Work to complete: Provide a character-exact reproduction of the lines from the line with "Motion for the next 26" to the end of the entries.

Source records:
<<<<

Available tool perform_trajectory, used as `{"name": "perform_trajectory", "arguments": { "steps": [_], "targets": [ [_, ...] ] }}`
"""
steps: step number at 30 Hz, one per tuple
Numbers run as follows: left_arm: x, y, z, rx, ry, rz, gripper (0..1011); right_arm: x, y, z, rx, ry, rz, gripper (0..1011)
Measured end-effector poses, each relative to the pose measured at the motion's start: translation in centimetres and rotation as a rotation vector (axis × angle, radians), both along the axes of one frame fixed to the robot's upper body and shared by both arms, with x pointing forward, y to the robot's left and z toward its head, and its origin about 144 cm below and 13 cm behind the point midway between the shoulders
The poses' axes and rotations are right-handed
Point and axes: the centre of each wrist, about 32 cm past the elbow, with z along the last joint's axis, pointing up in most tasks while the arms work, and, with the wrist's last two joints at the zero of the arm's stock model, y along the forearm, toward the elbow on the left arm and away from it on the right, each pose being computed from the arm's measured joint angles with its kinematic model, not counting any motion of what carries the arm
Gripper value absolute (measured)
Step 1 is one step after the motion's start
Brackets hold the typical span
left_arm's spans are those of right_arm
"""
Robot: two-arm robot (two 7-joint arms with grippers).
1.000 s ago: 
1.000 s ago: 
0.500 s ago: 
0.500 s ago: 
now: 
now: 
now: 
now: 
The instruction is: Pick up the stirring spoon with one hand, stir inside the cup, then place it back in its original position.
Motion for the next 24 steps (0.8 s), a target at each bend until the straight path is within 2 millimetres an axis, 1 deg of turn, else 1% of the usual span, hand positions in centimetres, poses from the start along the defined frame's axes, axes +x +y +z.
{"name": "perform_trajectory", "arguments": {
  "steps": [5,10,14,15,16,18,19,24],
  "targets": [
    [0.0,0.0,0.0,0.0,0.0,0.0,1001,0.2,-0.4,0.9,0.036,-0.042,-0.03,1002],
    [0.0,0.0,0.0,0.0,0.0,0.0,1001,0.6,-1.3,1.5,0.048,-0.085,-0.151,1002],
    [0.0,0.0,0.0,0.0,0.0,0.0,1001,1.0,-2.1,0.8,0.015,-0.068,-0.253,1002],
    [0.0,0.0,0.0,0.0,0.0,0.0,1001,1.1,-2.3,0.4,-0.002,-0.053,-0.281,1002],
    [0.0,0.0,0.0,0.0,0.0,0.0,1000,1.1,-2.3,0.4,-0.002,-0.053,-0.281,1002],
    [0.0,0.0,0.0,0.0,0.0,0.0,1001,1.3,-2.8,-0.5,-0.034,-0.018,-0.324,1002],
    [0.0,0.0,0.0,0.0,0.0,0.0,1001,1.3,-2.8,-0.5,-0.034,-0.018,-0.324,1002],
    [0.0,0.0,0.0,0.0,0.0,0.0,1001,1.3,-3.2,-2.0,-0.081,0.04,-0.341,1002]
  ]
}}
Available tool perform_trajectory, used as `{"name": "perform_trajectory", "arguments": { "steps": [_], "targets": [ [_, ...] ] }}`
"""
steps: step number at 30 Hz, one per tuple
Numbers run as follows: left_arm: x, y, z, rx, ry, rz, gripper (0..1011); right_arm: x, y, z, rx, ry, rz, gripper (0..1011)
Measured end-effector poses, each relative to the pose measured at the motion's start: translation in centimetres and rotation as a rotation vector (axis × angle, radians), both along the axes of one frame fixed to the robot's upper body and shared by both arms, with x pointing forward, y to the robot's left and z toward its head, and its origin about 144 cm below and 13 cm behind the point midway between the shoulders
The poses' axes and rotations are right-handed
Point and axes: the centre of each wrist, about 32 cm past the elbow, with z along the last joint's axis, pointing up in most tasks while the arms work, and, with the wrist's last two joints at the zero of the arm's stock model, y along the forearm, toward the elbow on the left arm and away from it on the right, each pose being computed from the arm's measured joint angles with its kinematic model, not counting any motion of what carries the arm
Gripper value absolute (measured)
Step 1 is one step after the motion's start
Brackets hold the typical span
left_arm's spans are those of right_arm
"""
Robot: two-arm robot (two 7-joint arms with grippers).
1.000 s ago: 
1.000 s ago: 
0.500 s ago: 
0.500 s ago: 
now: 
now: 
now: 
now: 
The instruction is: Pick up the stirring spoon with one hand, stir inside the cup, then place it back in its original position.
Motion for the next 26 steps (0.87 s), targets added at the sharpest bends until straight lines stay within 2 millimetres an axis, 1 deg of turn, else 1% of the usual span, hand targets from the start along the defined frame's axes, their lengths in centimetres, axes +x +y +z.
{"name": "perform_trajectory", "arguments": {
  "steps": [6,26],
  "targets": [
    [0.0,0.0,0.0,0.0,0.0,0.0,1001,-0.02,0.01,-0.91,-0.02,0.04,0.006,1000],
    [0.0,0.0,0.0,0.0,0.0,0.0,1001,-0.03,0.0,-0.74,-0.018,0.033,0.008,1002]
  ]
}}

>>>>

Finished exercise:
Motion for the next 26 steps (0.87 s), targets added at the sharpest bends until straight lines stay within 2 millimetres an axis, 1 deg of turn, else 1% of the usual span, hand targets from the start along the defined frame's axes, their lengths in centimetres, axes +x +y +z.
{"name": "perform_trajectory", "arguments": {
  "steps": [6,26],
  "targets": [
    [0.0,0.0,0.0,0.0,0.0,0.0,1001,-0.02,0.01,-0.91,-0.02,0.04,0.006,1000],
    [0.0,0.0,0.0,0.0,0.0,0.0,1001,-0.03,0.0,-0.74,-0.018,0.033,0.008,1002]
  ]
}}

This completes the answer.